It’s four days till Christmas (Eve!) and today I went out to get a few bits and pieces, thinking it would be a good day to go to avoid the crowds. Wrong! Honestly, everywhere was just stuffed with people and some of the things I wanted were just everyday items like butter and cheese! I mentioned before that I’m thinking of making game pie instead of having a roast bird, so I was keeping my open for anything suitable but was surprised and disappointed there wasn’t much in evidence. I suppose with me counting backwards to Christmas and thinking of the Twelve Days in reverse, today would be when my true love gives me four calling birds – or are they colly birds?
Thankfully the fashion for eating songbirds which I guess are calling birds, is now obsolete. It seems that the consensus is that the colly/calling birds in the rhyme are blackbirds, which is horrifying to us – but it must have been a thing, why else would four-and-twenty blackbirds have been baked in a pie for the king/queen? Maybe it was just the pie which was baked as the birds began to sing and then flew away – good for them! The idea of killing and cooking blackbirds is horrible, and their Latin name adds to the yuk-factor – turdus merula. The first part of the name means ‘thrush’, the beautiful sounding merula means blackbird. I might use it as a character in one of my stories, Merula, such a pretty name. When we were thinking of a name for our daughter, we liked Talisker, which of course is a whisky, but it’s such a lovely word (pretty lovely whisky too!) Daughter is very pleased we chose another name for her, even though it has nine letters, three of which are ‘e’!

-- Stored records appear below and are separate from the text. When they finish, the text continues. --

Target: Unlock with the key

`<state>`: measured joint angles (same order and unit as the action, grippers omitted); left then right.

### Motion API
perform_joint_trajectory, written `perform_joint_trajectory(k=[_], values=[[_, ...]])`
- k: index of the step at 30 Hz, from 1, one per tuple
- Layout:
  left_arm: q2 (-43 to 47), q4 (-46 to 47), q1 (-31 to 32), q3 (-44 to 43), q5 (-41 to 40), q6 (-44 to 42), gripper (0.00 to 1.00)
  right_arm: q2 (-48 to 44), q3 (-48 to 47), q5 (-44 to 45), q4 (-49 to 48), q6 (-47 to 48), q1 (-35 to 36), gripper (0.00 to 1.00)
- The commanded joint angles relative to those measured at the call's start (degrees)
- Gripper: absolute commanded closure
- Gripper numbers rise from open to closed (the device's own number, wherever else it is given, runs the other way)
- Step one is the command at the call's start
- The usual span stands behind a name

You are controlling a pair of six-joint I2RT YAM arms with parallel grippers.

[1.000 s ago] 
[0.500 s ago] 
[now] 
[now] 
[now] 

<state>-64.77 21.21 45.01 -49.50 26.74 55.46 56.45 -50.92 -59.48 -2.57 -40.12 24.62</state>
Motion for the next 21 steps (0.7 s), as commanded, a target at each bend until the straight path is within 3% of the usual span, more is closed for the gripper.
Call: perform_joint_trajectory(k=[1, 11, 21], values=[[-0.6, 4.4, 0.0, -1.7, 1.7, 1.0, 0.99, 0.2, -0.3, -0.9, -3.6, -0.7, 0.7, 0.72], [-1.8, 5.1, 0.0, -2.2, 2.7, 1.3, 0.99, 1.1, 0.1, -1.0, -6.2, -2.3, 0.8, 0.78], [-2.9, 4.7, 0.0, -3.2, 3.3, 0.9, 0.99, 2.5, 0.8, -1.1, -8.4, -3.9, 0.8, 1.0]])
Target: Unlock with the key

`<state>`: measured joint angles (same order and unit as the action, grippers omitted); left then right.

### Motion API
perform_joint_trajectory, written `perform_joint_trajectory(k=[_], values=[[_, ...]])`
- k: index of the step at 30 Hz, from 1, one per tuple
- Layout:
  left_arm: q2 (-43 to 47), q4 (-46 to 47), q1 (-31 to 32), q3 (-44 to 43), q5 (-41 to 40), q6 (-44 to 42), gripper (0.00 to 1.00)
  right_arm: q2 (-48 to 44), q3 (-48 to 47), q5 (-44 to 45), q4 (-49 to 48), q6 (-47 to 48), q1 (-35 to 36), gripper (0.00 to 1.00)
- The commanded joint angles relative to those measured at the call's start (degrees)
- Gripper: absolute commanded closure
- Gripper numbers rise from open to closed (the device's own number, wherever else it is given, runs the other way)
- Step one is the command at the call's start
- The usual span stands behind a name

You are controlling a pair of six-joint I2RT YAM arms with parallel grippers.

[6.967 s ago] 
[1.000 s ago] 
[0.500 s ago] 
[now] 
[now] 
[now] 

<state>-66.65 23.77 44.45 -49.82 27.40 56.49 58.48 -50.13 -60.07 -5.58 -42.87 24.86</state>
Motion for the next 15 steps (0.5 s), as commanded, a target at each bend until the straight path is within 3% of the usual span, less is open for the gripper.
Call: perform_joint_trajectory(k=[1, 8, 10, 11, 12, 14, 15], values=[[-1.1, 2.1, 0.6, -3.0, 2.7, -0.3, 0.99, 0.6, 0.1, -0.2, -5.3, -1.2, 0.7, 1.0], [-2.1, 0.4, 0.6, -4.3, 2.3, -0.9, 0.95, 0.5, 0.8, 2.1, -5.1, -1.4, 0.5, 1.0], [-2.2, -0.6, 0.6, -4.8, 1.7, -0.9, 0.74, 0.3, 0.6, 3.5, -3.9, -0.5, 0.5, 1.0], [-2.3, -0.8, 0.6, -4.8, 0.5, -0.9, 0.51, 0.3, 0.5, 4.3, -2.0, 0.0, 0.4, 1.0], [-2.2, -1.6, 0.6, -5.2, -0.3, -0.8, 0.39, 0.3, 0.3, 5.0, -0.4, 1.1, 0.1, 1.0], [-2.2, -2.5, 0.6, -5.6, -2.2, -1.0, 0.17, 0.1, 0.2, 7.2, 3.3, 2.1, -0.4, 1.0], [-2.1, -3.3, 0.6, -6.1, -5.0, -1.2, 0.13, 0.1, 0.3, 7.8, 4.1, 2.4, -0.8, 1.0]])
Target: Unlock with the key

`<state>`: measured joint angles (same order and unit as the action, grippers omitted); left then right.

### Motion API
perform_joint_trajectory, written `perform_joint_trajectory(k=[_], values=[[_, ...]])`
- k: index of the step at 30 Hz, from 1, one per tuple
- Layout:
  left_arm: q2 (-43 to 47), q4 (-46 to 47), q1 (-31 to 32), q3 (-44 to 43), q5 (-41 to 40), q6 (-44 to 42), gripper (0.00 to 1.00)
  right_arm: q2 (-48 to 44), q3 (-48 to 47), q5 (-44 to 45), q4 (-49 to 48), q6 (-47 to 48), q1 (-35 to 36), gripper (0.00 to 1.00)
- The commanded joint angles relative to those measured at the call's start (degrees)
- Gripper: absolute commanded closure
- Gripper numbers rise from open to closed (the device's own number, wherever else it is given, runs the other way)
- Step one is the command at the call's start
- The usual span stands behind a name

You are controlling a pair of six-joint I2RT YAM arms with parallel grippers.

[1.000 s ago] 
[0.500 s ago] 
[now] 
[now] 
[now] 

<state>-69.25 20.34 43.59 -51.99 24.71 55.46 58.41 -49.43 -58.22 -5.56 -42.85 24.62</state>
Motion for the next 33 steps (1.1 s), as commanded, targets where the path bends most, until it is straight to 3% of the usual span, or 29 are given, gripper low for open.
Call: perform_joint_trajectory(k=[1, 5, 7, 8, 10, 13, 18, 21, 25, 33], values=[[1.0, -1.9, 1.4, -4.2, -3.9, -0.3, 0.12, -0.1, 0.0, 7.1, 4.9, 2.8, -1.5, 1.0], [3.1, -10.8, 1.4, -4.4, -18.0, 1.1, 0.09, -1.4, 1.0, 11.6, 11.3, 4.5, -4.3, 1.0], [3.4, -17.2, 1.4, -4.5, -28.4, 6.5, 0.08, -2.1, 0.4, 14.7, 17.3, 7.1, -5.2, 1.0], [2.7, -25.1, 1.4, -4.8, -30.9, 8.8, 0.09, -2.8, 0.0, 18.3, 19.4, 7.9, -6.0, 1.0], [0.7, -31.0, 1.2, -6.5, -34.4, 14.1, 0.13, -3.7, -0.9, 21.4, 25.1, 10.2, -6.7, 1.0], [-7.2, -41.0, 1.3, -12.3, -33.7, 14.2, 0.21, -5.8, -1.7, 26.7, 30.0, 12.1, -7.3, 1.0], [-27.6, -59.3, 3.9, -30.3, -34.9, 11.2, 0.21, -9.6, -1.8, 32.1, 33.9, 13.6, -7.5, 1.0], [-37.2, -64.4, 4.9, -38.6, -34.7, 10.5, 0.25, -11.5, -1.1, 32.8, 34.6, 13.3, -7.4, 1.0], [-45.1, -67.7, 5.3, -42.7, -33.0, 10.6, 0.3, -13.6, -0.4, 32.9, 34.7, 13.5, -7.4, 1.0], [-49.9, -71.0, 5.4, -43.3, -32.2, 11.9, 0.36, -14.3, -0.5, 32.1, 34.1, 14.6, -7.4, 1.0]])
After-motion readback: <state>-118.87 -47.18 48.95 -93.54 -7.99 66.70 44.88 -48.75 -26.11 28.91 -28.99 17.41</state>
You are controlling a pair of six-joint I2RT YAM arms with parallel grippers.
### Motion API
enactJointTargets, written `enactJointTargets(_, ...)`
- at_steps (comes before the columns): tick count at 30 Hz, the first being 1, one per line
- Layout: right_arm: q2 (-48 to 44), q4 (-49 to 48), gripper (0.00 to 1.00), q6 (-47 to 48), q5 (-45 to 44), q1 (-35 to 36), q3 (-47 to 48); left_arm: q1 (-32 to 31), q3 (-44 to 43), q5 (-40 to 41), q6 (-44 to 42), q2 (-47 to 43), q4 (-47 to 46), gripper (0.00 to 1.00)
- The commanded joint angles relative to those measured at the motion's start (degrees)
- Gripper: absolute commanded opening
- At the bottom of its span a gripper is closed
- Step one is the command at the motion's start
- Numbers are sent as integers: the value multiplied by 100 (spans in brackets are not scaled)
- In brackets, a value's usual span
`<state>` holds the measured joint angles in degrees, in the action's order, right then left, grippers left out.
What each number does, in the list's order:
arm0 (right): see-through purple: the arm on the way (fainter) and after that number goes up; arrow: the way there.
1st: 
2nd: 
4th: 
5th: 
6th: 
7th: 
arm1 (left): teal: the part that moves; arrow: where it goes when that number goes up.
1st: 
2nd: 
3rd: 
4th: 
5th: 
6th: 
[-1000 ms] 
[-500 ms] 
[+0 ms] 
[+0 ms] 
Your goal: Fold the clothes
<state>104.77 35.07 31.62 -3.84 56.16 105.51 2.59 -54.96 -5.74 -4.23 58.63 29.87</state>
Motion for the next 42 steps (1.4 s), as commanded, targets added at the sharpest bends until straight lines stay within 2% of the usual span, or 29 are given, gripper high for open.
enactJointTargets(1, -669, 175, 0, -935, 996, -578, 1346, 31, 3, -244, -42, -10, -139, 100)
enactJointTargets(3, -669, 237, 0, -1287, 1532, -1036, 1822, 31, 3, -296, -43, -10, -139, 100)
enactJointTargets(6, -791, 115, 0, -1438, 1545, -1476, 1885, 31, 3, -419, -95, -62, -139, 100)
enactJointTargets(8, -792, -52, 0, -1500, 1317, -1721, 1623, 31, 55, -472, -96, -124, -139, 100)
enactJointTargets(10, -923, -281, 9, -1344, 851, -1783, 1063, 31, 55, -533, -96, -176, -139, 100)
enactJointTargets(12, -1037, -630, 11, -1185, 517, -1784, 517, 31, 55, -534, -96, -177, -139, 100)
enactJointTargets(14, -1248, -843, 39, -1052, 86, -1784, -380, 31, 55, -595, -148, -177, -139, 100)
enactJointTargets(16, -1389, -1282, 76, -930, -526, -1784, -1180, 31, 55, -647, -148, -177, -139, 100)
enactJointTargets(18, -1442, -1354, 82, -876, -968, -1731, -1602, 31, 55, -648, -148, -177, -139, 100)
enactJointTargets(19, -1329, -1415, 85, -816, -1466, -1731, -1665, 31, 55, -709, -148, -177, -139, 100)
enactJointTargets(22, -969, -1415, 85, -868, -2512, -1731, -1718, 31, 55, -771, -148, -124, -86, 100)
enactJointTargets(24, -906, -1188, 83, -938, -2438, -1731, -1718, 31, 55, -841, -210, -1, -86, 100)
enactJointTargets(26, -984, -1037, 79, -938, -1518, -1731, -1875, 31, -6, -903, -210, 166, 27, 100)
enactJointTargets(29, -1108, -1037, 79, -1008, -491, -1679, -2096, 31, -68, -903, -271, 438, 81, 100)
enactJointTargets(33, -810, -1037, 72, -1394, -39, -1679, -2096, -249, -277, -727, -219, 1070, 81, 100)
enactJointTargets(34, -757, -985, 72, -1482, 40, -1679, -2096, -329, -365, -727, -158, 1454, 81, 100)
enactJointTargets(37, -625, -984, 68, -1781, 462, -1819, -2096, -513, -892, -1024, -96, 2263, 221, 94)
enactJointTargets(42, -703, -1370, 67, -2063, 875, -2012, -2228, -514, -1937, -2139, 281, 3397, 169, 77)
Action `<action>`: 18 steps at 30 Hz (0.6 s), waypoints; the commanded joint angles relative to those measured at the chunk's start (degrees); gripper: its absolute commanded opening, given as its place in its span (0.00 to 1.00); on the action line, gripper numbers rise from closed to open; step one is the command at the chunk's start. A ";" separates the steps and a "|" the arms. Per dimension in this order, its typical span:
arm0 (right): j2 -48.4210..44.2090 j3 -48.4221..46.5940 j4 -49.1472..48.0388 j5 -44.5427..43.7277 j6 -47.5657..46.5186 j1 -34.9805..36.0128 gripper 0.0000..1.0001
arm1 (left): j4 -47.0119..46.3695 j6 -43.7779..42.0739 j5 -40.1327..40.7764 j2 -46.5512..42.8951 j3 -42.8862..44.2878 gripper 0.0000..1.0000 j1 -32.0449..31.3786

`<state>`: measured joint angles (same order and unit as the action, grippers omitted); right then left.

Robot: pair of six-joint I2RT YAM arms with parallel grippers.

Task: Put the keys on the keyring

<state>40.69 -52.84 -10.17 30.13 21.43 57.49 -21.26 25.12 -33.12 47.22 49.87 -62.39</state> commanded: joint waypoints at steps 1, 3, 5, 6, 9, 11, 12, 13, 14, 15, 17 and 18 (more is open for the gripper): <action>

Back to planning for Christmas – I’m dithering about making a Christmas pudding, there are several last-minute-pud recipes, but maybe I will make a dessert which we will al like, maybe something refreshing and citrussy, yes, I need to think about this!
Oh and one more thing, apparently, ‘colly is an old English word meaning ‘black’. You can still see it in the alternative word for a coal mine, a colliery’,
https://www.lincolnshireworld.com/news/column-four-colly-birds-the-real-meaning-752470
and, ‘collier – late 14c. collere ‘charcoal maker and seller,’ agent noun from Middle English col . They were notorious for cheating their customers. Meaning ‘digger in a coal mine’ is from 1590s. Sense of ‘coasting-vessel for hauling coal’ is from 1620s.